A launch-focused cover and blurb checklist for Royal Road authors.

Practical angle

Focus on concrete author operations: launch cadence, reader trust, community rules, and evidence-backed planning. Avoid claims that imply ranking outcomes or platform manipulation.

Cover as a promise

A cover is not only decoration. It tells genre readers what kind of story they are about to try. Before launch, compare the cover against the title, blurb, tags, and opening chapter. The cover does not need to explain every subplot, but it should support the main promise. If the art suggests grimdark military fantasy and the opening reads like cozy academy progression, early readers may bounce before the story has a chance to work. That mismatch will show up later as confusing stats.
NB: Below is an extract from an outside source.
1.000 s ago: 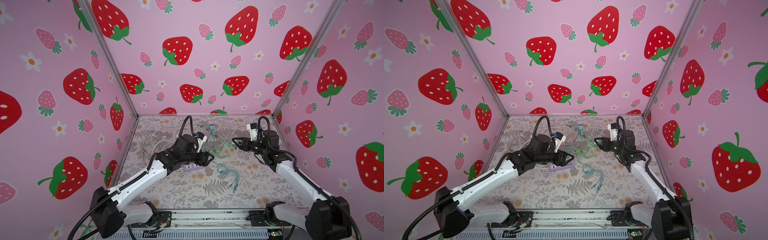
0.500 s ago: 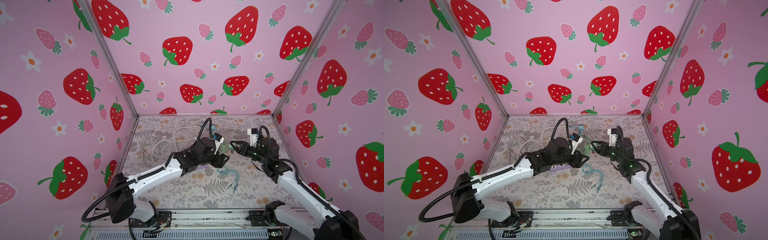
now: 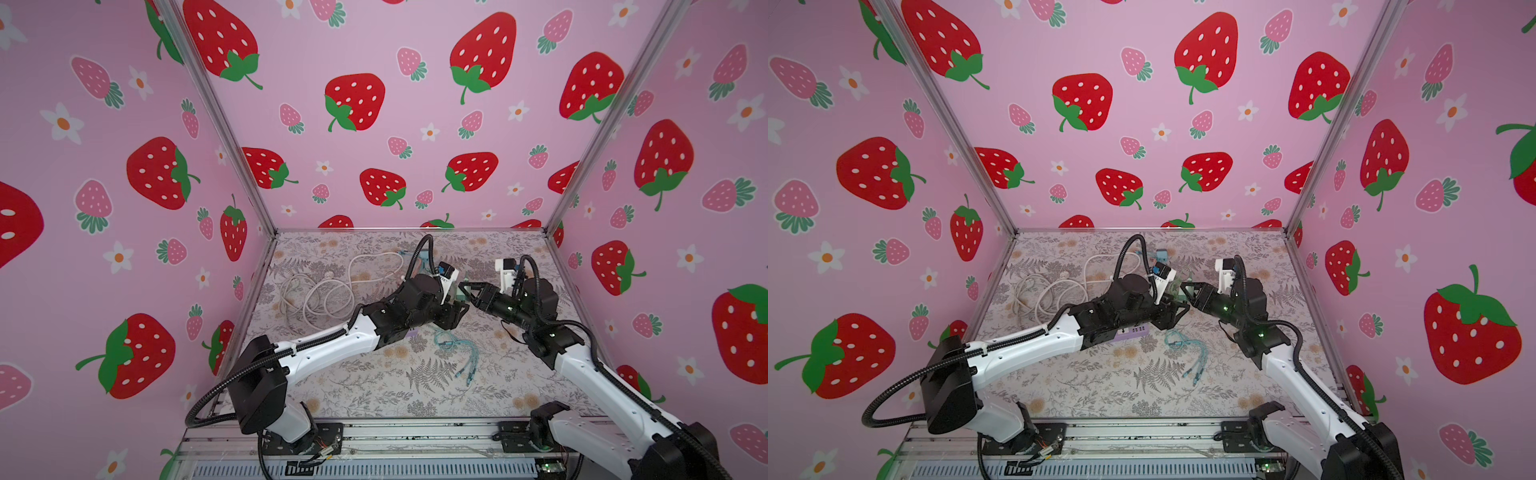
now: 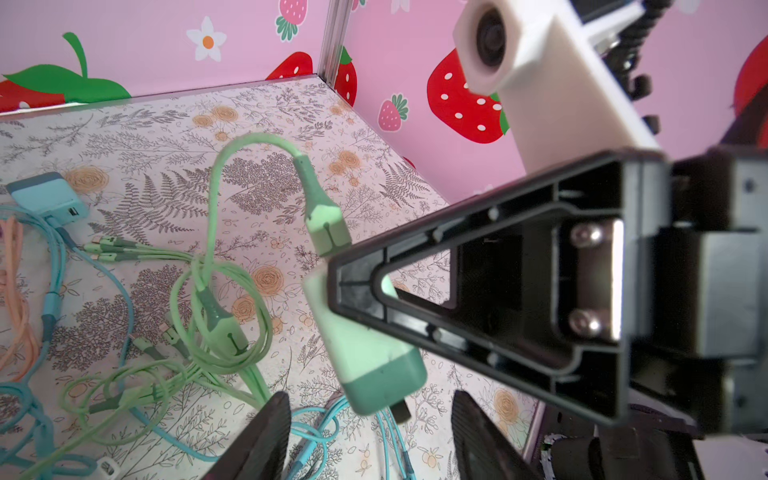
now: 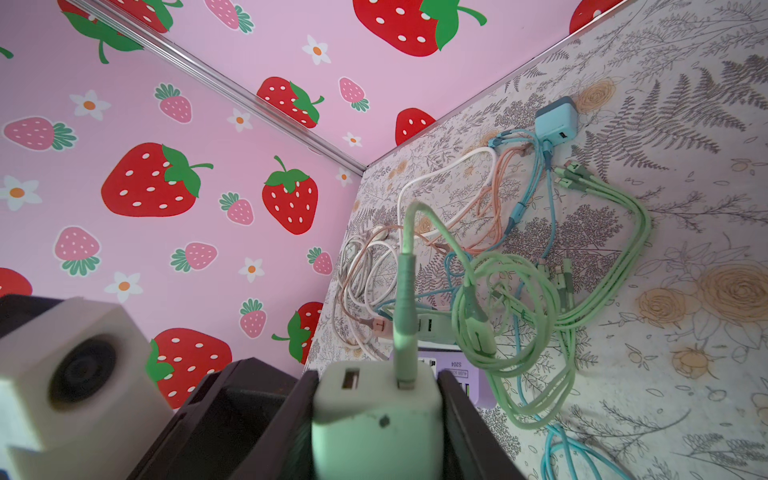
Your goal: Insert the plug
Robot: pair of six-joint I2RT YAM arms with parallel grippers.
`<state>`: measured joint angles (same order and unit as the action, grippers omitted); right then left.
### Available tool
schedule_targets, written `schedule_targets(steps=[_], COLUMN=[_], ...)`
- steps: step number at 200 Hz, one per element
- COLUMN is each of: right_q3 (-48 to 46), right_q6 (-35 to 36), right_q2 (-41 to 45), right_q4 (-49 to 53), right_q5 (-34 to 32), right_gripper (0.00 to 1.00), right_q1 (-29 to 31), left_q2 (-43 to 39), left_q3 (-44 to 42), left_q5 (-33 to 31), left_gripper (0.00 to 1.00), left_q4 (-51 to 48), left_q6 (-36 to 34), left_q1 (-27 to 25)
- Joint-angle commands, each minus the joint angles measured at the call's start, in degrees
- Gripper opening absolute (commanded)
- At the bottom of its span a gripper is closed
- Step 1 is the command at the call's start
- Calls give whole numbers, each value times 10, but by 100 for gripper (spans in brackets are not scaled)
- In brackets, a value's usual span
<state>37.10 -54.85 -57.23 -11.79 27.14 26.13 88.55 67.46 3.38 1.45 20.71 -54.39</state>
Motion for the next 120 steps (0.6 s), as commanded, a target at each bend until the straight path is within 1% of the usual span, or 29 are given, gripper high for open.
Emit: schedule_targets(steps=[1,70,103,120], right_q3=[-3,-7,-15,-19], right_q6=[-20,-35,-41,-48], right_q2=[12,19,22,24], right_q4=[-35,-45,-48,-54], right_q5=[6,22,28,32], right_gripper=[29,29,30,30], right_q1=[2,2,3,3], left_q2=[8,16,20,22], left_q3=[26,27,23,22], left_q5=[-26,-60,-67,-73], left_gripper=[60,51,49,46], left_q4=[30,48,65,70], left_q6=[17,36,48,54], left_q1=[-3,-3,-3,-3])
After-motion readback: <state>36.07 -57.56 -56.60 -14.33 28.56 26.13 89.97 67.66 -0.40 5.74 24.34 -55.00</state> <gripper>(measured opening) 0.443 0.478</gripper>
  • Check that genre signals are obvious at small sizes.
  • Avoid misleading mood or character promises.
  • Keep title readability separate from art detail.
  • Compare the cover to stories that target the same reader, not to unrelated bestsellers.

Launch checklist

Prepare the cover and blurb early enough to get feedback before the first release day. Last-minute packaging changes make it harder to understand what affected early stats. A practical launch checklist should freeze the first public version, record who gave feedback, and note what changed. If the author changes the cover after week one, that change should be visible in the same review notes as follower, view, and comment movement.

  • Freeze a launch version before collecting baseline stats.
  • Save notes about feedback and revisions.
  • Revisit cover performance alongside views, followers, and comments.
  • Do not change cover, blurb, and tags at the same time unless the package is clearly misleading.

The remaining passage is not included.